DESCRIPTION (provided by applicant): Brain tumors are the leading cause of cancer-related deaths in children. Glioblastoma multiforme (GBM) is a deadly form of brain cancer that strikes both children and adults. Children diagnosed with GBM face dismal outcomes. Even aggressive treatment strategies are ineffective, as less than 20% of children will survive more than three years post-diagnosis. Sequencing of pediatric GBM has identified concurrent mutations in the genes encoding an ATP-dependent chromatin remodeling enzyme called ATRX, in p53, and in the histone variant, H3.3 (encoded by H3F3A and H3F3B). In cancer, ATRX mutations result in a loss of ATRX expression or activity and correlate with genome instability, aberrant telomere and centromere phenotypes, and with poor clinical prognosis. H3.3 mutations are found in the histone tail region that is subject to extensive covalent modification. Forced expression of mutant H3.3 has been recently shown to act in a dominant manner to induce global changes in the methylation of chromatin, yet the functional consequences of these mutations are still poorly understood. Based on these findings, we will test the overall hypothesis that ATRX and H3.3 mutations act in a cooperative manner leading to epigenetic instability, centromere and telomere abnormalities, and GBM tumorigenesis. First, we will generate novel mouse models of brain cancer to mimic the effects of patient ATRX and H3.3 mutations, which will be made available to the scientific community for future studies testing whether certain drugs can inhibit the growth of these tumors. In parallel, we will investigate the consequences of ATRX and H3.3 mutations on a mechanistic level.
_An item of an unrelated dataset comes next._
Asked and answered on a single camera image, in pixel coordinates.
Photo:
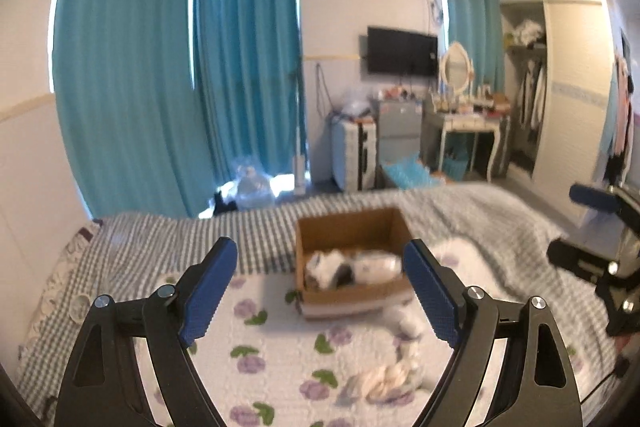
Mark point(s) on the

Using cutting edge microscopy and sequencing techniques we will analyze changes in DNA and chromatin organization after forcing normal neural progenitor cells to have ATRX and H3.3 mutations. We will also purify ATRX and both normal and mutant forms of H3.3 and study how these factors might work together to re-organize DNA into chromatin in a test tube. We hope that the detailed understanding of the functions of ATRX and H3.3 in mediating chromatin organization gained from these studies will enable the development of personalized therapies for cancer patients suffering from brain tumors with ATRX and H3.3 mutations.

描述（由申请人提供）：脑肿瘤是儿童癌症相关死亡的主要原因。多形性胶质母细胞瘤 (GBM) 是一种致命的脑癌，对儿童和成人都有影响。被诊断患有 GBM 的儿童面临着惨淡的结果。即使积极的治疗策略也无效，因为只有不到 20% 的儿童在诊断后能够存活三年以上。儿科 GBM 测序发现，p53 中编码 ATP 依赖性染色质重塑酶 ATRX 和组蛋白变体 H3.3（由 H3F3A 和 H3F3B 编码）的基因同时发生突变。在癌症中，ATRX 突变导致 ATRX 表达或活性丧失，并与基因组不稳定、异常端粒和着丝粒表型以及不良的临床预后相关。 H3.3 突变发现于经过广泛共价修饰的组蛋白尾区。最近已证明突变体 H3.3 的强制表达以显性方式作用，诱导染色质甲基化的整体变化，但这些突变的功能后果仍知之甚少。基于这些发现，我们将检验以下总体假设：ATRX 和 H3.3 突变以协同方式作用，导致表观遗传不稳定、着丝粒和端粒异常以及 GBM 肿瘤发生。首先，我们将生成新型脑癌小鼠模型来模拟患者 ATRX 和 H3.3 突变的影响，这些模型将提供给科学界用于未来的研究，测试某些药物是否可以抑制肿瘤的生长。 这些肿瘤。与此同时，我们将在机制水平上研究 ATRX 和 H3.3 突变的后果。使用尖端显微镜和测序技术，我们将分析强迫正常神经祖细胞发生 ATRX 和 H3.3 突变后 DNA 和染色质组织的变化。我们还将纯化 ATRX 以及 H3.3 的正常形式和突变形式，并研究这些因素如何共同作用，在试管中将 DNA 重新组织成染色质。我们希望从这些研究中获得的对 ATRX 和 H3.3 在介导染色质组织中的功能的详细了解将有助于为患有 ATRX 和 H3.3 突变的脑肿瘤患者开发个性化疗法。